Swedish writer and playwright

Erik Harald Zetterström (14 August 1904 - 7 July 1997), better known by his screen name Kar de Mumma, was a Swedish humorous writer and playwright. His pen name can be read as Car da Mon in Swedish.

In the 1920s and 1930s, he wrote many of the most appreciated Swedish revues. 1956-1978, the revues he wrote for Folkan (Folk-theater) in Stockholm (among them the Kar de Mumma revue) became an institution on the Swedish theatre scene.

Erik Harald Zetterström, better known by his pen name Kar de Mumma, was a Swedish writer, humorist and playwright. He became a familiar figure in Swedish cultural life during the 20th century, particularly through his newspaper columns and work in theatre.

Zetterström wrote for Svenska Dagbladet from 1922 until the mid-1990s, maintaining a remarkably long relationship with the newspaper. His columns often dealt with everyday life, personal memories and observations about society, usually presented with a light and humorous touch.

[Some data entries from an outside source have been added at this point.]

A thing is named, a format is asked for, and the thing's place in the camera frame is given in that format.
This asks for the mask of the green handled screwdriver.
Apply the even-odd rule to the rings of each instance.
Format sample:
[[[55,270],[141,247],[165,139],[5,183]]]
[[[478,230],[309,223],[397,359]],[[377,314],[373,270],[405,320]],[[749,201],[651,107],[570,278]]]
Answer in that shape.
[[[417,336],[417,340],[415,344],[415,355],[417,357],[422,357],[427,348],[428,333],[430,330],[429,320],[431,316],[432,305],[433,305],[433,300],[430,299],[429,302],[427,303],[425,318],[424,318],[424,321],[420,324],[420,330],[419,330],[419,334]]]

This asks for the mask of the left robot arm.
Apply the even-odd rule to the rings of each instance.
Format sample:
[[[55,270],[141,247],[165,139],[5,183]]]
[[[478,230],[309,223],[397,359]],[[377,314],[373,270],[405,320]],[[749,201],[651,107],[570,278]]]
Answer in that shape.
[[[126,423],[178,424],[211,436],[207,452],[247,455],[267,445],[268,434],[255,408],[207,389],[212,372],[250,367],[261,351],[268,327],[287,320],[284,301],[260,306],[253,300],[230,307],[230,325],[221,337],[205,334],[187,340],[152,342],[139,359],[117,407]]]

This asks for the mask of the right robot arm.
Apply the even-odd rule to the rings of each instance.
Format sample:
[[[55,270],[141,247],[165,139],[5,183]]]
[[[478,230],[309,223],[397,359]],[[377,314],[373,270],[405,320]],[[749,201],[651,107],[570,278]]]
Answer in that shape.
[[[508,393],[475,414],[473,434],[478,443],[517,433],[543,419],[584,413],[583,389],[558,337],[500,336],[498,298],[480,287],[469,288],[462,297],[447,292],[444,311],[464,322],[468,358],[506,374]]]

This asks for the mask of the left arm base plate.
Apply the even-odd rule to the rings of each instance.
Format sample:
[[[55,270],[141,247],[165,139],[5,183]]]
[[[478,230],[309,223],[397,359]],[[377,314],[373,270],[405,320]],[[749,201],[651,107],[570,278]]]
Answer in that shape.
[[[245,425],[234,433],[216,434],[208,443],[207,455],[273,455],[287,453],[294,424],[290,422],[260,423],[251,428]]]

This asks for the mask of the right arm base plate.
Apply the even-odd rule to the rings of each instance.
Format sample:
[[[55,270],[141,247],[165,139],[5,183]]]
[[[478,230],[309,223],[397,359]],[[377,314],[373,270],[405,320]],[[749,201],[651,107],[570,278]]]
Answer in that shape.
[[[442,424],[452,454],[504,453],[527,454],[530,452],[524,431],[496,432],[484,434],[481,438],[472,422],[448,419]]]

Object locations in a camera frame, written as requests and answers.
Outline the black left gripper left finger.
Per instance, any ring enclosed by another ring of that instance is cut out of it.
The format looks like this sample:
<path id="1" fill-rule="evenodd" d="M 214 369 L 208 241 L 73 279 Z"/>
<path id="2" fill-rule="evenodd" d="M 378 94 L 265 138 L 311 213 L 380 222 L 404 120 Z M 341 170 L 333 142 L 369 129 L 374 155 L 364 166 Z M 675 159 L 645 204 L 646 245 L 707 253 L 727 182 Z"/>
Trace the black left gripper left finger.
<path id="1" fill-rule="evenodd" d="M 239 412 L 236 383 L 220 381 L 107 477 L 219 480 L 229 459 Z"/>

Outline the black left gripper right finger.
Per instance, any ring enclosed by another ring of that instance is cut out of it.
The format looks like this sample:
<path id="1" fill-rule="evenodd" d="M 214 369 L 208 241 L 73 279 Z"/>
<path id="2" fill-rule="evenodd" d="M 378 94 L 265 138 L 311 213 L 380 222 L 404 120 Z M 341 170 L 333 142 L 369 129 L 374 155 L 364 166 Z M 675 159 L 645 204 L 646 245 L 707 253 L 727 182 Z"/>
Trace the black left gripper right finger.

For about thirty years, he also published a book each autumn containing selections from his columns, along with memories and personal reflections. These annual books became an important part of his work and introduced his writing to several generations of Swedish readers.

His career extended beyond journalism. He wrote numerous revues and plays and became particularly associated with the Kar de Mumma revues at Stockholm's Folkan theatre. His work in newspapers, books and theatre made him a recognisable figure in Swedish popular culture for much of the 20th century.

Rather than being known for one particular work, Kar de Mumma is remembered for the consistency and longevity of his career. His writing combined everyday observations with humour and personal reflection, allowing him to remain a familiar presence in Swedish newspapers and entertainment for decades.